→ **Task directions**:
Sort through the material below and copy each line with "written".

→ **Records supplied**:
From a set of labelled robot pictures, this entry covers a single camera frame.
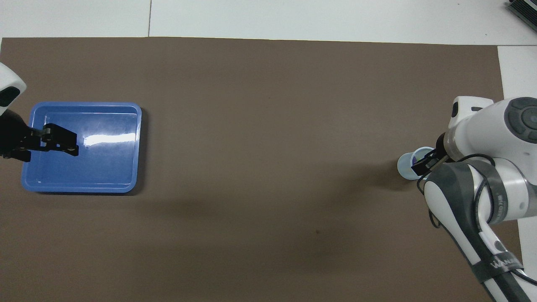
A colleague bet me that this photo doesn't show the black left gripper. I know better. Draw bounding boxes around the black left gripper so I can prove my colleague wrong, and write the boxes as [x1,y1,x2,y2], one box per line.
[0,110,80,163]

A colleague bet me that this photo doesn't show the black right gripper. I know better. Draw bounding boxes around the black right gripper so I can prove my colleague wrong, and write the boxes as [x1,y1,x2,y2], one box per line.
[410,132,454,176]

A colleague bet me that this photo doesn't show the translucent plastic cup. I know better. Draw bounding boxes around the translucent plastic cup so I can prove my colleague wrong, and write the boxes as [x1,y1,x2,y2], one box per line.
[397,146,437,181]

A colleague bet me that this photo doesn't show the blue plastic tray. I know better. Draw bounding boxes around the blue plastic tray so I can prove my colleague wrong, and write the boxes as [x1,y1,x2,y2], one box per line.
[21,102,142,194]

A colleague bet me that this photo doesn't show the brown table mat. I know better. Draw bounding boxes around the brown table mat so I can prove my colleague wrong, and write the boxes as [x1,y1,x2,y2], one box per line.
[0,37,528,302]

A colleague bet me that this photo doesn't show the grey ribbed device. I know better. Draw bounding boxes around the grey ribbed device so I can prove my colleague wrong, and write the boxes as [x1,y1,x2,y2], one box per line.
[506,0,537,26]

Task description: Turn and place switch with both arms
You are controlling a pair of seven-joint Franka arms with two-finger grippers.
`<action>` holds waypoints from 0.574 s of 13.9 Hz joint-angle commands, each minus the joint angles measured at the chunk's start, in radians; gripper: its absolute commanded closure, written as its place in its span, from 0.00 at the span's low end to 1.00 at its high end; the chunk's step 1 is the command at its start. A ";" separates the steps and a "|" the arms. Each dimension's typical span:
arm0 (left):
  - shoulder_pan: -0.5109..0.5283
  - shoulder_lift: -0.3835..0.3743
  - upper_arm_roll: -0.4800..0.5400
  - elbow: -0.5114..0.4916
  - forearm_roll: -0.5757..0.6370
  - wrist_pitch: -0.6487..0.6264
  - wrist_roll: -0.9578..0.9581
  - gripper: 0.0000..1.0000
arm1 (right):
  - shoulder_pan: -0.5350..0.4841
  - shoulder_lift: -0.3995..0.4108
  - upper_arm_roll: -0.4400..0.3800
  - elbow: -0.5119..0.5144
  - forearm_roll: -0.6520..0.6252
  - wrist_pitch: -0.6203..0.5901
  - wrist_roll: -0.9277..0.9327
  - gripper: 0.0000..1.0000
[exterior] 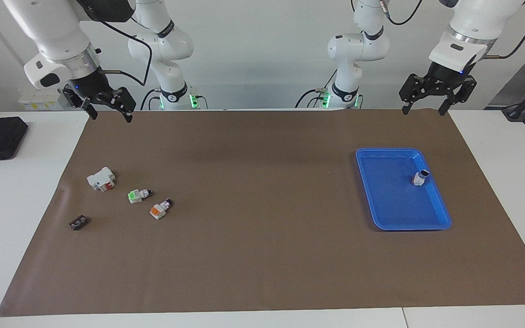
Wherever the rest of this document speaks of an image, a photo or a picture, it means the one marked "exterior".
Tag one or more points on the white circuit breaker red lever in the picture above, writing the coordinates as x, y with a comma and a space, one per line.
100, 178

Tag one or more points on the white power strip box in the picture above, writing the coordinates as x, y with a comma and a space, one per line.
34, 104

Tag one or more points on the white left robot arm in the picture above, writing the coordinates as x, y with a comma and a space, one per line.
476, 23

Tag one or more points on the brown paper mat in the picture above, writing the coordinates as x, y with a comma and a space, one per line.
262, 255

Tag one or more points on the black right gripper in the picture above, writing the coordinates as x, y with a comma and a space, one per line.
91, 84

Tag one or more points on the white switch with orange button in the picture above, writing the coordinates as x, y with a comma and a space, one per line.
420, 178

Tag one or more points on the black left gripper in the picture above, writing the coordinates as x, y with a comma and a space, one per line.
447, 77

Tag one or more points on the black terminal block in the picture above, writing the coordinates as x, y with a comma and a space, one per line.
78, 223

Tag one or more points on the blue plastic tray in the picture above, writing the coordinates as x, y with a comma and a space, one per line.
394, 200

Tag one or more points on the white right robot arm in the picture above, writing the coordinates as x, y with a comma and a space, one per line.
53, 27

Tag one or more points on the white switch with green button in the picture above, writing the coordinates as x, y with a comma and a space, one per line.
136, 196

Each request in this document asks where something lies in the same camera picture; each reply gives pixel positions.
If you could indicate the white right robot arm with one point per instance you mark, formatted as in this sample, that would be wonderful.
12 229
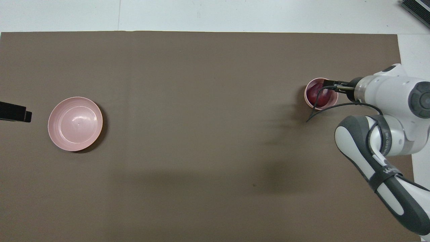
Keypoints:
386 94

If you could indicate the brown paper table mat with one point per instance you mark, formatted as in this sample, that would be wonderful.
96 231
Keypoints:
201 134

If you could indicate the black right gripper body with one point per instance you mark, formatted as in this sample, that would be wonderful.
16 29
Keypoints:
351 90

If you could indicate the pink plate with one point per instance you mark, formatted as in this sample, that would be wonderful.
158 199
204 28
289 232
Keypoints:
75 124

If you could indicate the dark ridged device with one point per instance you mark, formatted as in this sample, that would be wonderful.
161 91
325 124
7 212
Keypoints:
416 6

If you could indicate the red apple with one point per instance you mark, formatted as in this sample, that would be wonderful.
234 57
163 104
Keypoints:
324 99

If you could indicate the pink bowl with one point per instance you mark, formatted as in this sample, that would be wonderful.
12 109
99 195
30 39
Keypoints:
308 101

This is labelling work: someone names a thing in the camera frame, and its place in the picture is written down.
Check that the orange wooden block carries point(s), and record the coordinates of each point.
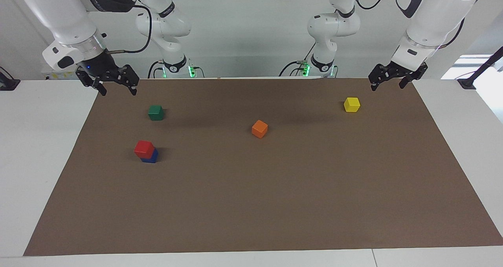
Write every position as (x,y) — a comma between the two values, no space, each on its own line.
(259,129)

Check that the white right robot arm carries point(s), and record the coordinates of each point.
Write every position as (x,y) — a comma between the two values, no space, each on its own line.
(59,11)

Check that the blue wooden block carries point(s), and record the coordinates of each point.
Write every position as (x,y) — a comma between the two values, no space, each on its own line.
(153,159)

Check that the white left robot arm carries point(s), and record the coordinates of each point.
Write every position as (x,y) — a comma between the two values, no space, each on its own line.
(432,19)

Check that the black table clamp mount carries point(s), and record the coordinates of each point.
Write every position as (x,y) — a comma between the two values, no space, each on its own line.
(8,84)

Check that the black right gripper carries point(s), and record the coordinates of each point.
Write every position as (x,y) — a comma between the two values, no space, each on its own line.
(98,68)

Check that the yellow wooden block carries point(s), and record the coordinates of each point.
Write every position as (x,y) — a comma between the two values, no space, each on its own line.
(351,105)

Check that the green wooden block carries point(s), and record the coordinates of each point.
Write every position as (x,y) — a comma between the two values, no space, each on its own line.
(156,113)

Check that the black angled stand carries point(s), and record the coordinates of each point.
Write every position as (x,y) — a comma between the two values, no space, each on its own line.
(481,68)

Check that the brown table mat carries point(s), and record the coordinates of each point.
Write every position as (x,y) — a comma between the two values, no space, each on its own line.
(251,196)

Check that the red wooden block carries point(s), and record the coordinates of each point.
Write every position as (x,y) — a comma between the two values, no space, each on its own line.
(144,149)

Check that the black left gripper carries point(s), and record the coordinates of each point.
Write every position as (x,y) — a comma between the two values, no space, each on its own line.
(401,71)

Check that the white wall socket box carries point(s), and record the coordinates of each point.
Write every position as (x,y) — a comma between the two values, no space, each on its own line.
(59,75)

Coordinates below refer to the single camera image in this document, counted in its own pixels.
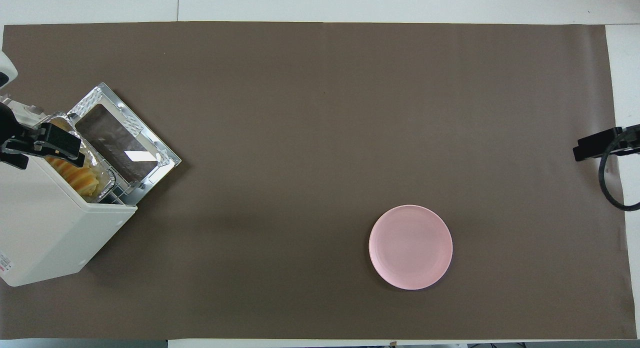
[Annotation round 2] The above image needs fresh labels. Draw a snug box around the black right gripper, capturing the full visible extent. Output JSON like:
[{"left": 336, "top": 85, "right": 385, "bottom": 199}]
--
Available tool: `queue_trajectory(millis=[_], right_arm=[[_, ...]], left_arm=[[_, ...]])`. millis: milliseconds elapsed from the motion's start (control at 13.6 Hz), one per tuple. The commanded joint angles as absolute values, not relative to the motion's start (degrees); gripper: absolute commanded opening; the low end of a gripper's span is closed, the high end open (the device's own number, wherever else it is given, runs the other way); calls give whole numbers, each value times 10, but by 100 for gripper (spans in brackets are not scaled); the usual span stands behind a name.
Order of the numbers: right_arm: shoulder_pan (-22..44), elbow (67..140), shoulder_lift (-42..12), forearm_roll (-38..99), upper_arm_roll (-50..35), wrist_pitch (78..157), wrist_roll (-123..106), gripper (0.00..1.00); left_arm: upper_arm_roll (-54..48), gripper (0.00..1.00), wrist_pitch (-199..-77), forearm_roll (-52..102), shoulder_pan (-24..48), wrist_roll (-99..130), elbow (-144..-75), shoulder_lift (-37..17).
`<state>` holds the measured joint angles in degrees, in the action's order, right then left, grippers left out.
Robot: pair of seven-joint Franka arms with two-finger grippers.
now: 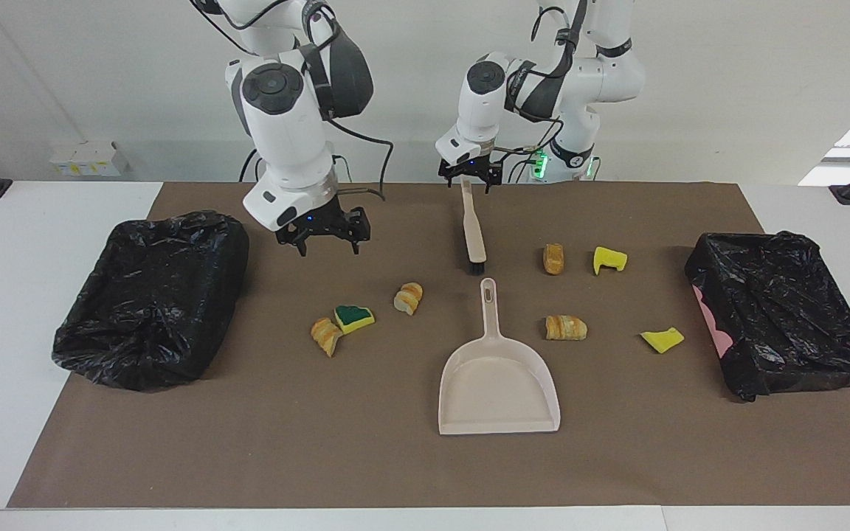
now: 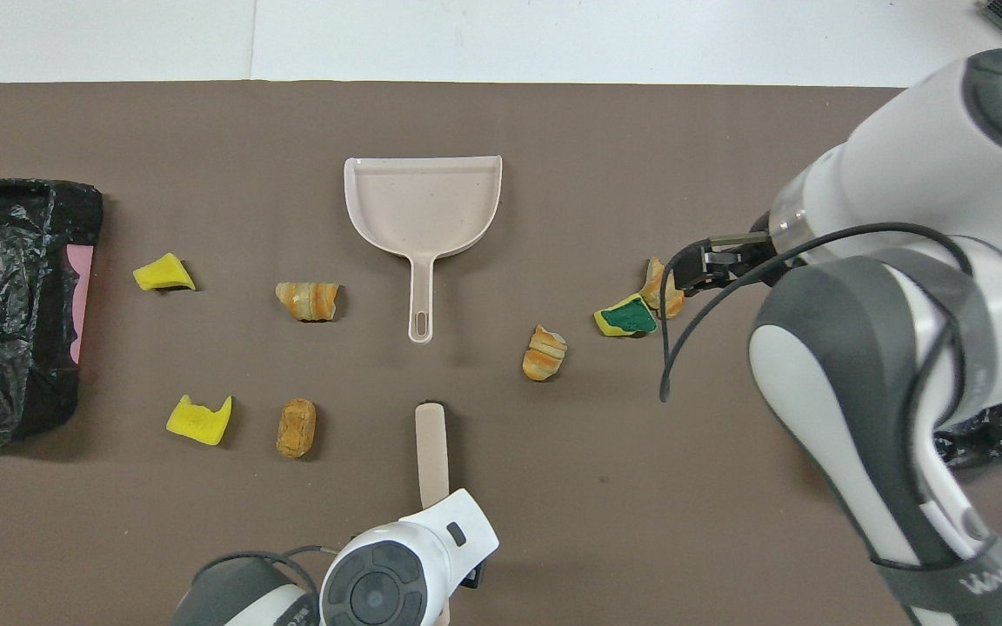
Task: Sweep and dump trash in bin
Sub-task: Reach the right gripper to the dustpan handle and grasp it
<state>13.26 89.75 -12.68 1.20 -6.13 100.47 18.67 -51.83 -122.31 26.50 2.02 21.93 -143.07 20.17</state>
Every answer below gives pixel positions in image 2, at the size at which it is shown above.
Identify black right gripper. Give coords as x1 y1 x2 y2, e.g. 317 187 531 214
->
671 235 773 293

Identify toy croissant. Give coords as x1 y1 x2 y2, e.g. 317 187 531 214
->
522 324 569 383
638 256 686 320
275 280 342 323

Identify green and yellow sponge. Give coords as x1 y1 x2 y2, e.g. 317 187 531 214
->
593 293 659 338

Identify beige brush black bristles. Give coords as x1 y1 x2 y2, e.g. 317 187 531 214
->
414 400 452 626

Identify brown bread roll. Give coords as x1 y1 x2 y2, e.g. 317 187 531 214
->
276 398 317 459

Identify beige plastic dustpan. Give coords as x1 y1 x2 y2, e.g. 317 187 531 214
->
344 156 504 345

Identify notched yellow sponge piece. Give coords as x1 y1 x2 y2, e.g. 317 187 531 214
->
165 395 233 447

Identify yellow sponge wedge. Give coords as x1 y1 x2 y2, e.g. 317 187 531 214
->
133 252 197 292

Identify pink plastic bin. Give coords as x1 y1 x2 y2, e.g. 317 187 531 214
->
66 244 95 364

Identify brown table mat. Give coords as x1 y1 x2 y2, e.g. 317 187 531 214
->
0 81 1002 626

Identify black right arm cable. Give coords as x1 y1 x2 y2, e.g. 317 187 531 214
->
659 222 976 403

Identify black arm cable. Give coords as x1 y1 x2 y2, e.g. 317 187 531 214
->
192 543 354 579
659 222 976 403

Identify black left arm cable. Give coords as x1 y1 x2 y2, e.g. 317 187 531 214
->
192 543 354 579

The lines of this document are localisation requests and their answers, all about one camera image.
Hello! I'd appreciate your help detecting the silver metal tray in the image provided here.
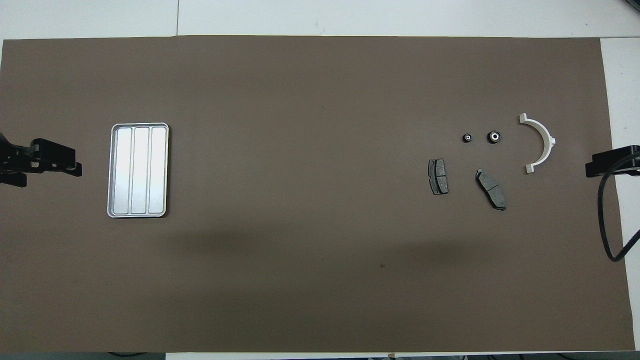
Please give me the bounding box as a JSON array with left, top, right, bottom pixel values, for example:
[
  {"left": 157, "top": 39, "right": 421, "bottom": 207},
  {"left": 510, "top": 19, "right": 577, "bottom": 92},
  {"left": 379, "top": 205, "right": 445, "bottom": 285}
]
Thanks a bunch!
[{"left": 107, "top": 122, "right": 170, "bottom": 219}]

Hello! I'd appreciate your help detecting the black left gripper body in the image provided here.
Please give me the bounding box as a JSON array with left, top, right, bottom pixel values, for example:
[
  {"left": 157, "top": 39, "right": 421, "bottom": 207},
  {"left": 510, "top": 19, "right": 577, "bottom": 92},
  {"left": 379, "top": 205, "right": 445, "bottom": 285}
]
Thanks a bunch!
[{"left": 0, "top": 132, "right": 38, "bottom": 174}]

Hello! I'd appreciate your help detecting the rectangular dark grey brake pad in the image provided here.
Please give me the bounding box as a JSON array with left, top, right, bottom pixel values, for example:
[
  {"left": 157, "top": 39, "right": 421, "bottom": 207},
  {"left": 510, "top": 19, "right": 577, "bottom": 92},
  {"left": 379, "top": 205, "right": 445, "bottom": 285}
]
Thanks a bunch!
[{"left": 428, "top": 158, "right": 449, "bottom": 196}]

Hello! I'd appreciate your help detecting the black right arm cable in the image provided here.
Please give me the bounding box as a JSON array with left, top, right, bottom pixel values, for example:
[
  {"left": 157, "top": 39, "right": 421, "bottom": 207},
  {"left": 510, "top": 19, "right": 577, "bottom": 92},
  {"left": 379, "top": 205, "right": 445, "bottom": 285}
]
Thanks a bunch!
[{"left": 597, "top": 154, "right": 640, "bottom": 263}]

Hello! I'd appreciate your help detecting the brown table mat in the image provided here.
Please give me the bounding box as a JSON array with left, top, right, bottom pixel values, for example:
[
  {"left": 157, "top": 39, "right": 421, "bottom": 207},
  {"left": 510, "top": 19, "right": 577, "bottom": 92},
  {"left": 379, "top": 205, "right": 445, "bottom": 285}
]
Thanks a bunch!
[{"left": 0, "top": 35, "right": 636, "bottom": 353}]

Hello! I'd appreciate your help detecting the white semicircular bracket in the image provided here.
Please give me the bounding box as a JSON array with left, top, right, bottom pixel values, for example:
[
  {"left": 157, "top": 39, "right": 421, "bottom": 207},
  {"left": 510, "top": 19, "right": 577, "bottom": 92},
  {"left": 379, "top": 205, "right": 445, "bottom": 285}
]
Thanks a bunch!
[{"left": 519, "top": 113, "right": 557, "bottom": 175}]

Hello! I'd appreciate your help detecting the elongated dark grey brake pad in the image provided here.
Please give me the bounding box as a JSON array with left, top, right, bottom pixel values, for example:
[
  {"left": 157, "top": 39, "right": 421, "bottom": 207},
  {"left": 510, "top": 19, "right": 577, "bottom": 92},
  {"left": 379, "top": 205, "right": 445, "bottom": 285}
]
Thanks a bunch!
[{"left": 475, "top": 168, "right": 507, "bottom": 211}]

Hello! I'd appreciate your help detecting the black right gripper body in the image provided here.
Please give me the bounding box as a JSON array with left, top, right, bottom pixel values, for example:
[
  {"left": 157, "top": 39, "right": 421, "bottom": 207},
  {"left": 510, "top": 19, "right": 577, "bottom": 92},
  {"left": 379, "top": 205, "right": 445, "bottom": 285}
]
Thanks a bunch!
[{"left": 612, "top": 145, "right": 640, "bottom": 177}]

→ **Result**:
`<action>` holds waypoints from 0.574 s of 13.9 Hz joint-angle commands, each minus the joint angles measured at the chunk's start, in radians; gripper: its absolute commanded closure, written as its place in its span, from 0.00 at the span's low end to 1.00 at its high end; the chunk's step 1 is the command at its start. A ";" separates the steps and a "|" the arms. Each dimension's typical span:
This is labelling work: someone names a thing in the camera frame, and its place in the picture is written down.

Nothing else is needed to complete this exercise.